DIRECTIONS FOR THIS TASK:
Give the listing below again in full, exactly as written.

DATASET EXCERPTS:
# # #

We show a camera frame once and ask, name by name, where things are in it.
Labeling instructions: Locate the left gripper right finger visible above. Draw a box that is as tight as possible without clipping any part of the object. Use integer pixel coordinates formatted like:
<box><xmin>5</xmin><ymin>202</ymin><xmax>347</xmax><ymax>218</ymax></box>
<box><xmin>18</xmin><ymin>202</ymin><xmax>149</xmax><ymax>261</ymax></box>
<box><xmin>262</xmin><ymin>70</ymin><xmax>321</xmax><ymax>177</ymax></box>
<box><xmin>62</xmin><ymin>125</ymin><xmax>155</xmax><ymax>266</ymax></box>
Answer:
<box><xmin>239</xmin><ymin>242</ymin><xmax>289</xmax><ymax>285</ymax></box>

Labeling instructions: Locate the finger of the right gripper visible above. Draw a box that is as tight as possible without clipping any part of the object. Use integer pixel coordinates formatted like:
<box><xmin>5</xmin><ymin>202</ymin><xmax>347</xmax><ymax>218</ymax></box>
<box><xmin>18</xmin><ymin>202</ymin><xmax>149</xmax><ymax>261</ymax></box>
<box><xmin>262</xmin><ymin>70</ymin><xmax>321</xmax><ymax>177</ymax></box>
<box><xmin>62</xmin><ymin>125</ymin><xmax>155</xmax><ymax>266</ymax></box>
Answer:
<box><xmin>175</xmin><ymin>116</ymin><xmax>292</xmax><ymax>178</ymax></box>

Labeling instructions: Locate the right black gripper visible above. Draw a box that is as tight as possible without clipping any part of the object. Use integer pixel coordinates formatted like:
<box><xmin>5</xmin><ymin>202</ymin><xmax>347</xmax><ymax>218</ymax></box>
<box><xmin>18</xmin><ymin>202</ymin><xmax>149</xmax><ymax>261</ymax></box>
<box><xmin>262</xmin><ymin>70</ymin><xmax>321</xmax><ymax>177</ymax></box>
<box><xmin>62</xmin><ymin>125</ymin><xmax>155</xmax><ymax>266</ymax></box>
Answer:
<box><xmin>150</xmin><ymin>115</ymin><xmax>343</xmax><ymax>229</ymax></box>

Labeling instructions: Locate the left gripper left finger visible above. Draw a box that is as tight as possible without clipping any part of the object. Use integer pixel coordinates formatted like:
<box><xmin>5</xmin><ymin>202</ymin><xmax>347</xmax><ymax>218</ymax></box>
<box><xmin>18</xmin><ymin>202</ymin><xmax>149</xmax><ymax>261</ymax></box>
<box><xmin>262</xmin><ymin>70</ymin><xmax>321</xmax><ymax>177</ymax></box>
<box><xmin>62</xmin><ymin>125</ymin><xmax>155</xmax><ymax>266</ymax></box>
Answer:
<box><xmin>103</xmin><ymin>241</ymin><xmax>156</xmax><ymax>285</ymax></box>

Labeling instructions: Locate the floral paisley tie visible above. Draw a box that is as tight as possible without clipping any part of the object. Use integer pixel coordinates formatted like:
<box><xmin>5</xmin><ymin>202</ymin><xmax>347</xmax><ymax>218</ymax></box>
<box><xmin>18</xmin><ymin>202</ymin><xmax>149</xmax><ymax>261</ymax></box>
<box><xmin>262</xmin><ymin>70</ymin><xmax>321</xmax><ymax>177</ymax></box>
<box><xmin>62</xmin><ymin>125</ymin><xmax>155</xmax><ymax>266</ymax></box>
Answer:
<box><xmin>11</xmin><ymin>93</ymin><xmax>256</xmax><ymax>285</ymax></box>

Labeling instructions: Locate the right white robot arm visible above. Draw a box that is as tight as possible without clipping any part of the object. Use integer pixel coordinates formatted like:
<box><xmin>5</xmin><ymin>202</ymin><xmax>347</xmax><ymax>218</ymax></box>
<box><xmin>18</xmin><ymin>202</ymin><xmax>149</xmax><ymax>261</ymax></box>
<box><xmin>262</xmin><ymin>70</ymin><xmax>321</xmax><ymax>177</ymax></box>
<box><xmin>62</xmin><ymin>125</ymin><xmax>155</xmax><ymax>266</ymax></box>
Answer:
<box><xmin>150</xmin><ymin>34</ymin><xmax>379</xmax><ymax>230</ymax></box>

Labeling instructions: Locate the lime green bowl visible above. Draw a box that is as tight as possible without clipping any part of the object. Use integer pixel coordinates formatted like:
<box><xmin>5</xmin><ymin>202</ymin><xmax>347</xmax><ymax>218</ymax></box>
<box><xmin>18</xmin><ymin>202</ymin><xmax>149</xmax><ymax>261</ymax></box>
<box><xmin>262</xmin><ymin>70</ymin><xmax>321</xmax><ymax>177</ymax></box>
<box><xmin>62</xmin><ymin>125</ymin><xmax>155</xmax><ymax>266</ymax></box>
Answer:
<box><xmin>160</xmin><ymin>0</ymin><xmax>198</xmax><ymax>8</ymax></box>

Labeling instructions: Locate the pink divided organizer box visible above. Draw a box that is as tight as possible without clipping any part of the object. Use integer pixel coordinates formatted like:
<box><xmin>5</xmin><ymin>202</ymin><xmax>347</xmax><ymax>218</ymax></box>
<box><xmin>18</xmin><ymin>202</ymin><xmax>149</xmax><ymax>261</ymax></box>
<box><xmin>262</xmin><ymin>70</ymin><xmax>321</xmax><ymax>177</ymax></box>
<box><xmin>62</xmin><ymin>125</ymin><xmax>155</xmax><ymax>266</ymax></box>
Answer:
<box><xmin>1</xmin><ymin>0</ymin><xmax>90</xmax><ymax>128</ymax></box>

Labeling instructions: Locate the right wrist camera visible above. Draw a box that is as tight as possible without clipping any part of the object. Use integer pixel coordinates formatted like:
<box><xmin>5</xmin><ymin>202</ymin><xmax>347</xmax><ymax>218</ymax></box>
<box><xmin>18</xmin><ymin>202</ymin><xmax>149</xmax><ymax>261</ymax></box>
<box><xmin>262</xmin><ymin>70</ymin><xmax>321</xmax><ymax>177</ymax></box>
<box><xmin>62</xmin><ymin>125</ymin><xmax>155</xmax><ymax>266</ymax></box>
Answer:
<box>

# # #

SOLUTION TO THIS EXERCISE:
We show a camera frame once and ask, name by name, where things are in it.
Labeling instructions: Locate the left gripper right finger visible above. Draw a box that is as tight as possible without clipping any part of the object. Use integer pixel coordinates formatted like:
<box><xmin>5</xmin><ymin>202</ymin><xmax>347</xmax><ymax>218</ymax></box>
<box><xmin>18</xmin><ymin>202</ymin><xmax>149</xmax><ymax>261</ymax></box>
<box><xmin>262</xmin><ymin>70</ymin><xmax>321</xmax><ymax>177</ymax></box>
<box><xmin>62</xmin><ymin>125</ymin><xmax>155</xmax><ymax>266</ymax></box>
Answer:
<box><xmin>239</xmin><ymin>242</ymin><xmax>289</xmax><ymax>285</ymax></box>

Labeling instructions: Locate the finger of the right gripper visible above. Draw a box that is as tight as possible without clipping any part of the object. Use integer pixel coordinates formatted like:
<box><xmin>5</xmin><ymin>202</ymin><xmax>347</xmax><ymax>218</ymax></box>
<box><xmin>18</xmin><ymin>202</ymin><xmax>149</xmax><ymax>261</ymax></box>
<box><xmin>262</xmin><ymin>70</ymin><xmax>321</xmax><ymax>177</ymax></box>
<box><xmin>62</xmin><ymin>125</ymin><xmax>155</xmax><ymax>266</ymax></box>
Answer:
<box><xmin>175</xmin><ymin>116</ymin><xmax>292</xmax><ymax>178</ymax></box>

Labeling instructions: Locate the right black gripper visible above. Draw a box that is as tight as possible without clipping any part of the object. Use integer pixel coordinates formatted like:
<box><xmin>5</xmin><ymin>202</ymin><xmax>347</xmax><ymax>218</ymax></box>
<box><xmin>18</xmin><ymin>202</ymin><xmax>149</xmax><ymax>261</ymax></box>
<box><xmin>262</xmin><ymin>70</ymin><xmax>321</xmax><ymax>177</ymax></box>
<box><xmin>62</xmin><ymin>125</ymin><xmax>155</xmax><ymax>266</ymax></box>
Answer:
<box><xmin>150</xmin><ymin>115</ymin><xmax>343</xmax><ymax>229</ymax></box>

Labeling instructions: Locate the left gripper left finger visible above. Draw a box that is as tight as possible without clipping any part of the object. Use integer pixel coordinates formatted like:
<box><xmin>5</xmin><ymin>202</ymin><xmax>347</xmax><ymax>218</ymax></box>
<box><xmin>18</xmin><ymin>202</ymin><xmax>149</xmax><ymax>261</ymax></box>
<box><xmin>262</xmin><ymin>70</ymin><xmax>321</xmax><ymax>177</ymax></box>
<box><xmin>62</xmin><ymin>125</ymin><xmax>155</xmax><ymax>266</ymax></box>
Answer:
<box><xmin>103</xmin><ymin>241</ymin><xmax>156</xmax><ymax>285</ymax></box>

Labeling instructions: Locate the floral paisley tie visible above. Draw a box that is as tight as possible without clipping any part of the object. Use integer pixel coordinates formatted like:
<box><xmin>5</xmin><ymin>202</ymin><xmax>347</xmax><ymax>218</ymax></box>
<box><xmin>18</xmin><ymin>202</ymin><xmax>149</xmax><ymax>261</ymax></box>
<box><xmin>262</xmin><ymin>70</ymin><xmax>321</xmax><ymax>177</ymax></box>
<box><xmin>62</xmin><ymin>125</ymin><xmax>155</xmax><ymax>266</ymax></box>
Answer:
<box><xmin>11</xmin><ymin>93</ymin><xmax>256</xmax><ymax>285</ymax></box>

Labeling instructions: Locate the right white robot arm visible above. Draw a box that is as tight as possible without clipping any part of the object. Use integer pixel coordinates formatted like:
<box><xmin>5</xmin><ymin>202</ymin><xmax>347</xmax><ymax>218</ymax></box>
<box><xmin>18</xmin><ymin>202</ymin><xmax>149</xmax><ymax>261</ymax></box>
<box><xmin>262</xmin><ymin>70</ymin><xmax>321</xmax><ymax>177</ymax></box>
<box><xmin>62</xmin><ymin>125</ymin><xmax>155</xmax><ymax>266</ymax></box>
Answer:
<box><xmin>150</xmin><ymin>34</ymin><xmax>379</xmax><ymax>230</ymax></box>

Labeling instructions: Locate the lime green bowl visible above. Draw a box that is as tight as possible without clipping any part of the object. Use integer pixel coordinates formatted like:
<box><xmin>5</xmin><ymin>202</ymin><xmax>347</xmax><ymax>218</ymax></box>
<box><xmin>18</xmin><ymin>202</ymin><xmax>149</xmax><ymax>261</ymax></box>
<box><xmin>262</xmin><ymin>70</ymin><xmax>321</xmax><ymax>177</ymax></box>
<box><xmin>62</xmin><ymin>125</ymin><xmax>155</xmax><ymax>266</ymax></box>
Answer:
<box><xmin>160</xmin><ymin>0</ymin><xmax>198</xmax><ymax>8</ymax></box>

Labeling instructions: Locate the pink divided organizer box visible above. Draw a box that is as tight as possible without clipping any part of the object. Use integer pixel coordinates formatted like:
<box><xmin>5</xmin><ymin>202</ymin><xmax>347</xmax><ymax>218</ymax></box>
<box><xmin>18</xmin><ymin>202</ymin><xmax>149</xmax><ymax>261</ymax></box>
<box><xmin>262</xmin><ymin>70</ymin><xmax>321</xmax><ymax>177</ymax></box>
<box><xmin>62</xmin><ymin>125</ymin><xmax>155</xmax><ymax>266</ymax></box>
Answer:
<box><xmin>1</xmin><ymin>0</ymin><xmax>90</xmax><ymax>128</ymax></box>

Labeling instructions: Locate the right wrist camera visible above. Draw a box that is as tight as possible without clipping any part of the object. Use integer pixel coordinates formatted like:
<box><xmin>5</xmin><ymin>202</ymin><xmax>347</xmax><ymax>218</ymax></box>
<box><xmin>18</xmin><ymin>202</ymin><xmax>149</xmax><ymax>261</ymax></box>
<box><xmin>262</xmin><ymin>70</ymin><xmax>321</xmax><ymax>177</ymax></box>
<box><xmin>62</xmin><ymin>125</ymin><xmax>155</xmax><ymax>266</ymax></box>
Answer:
<box>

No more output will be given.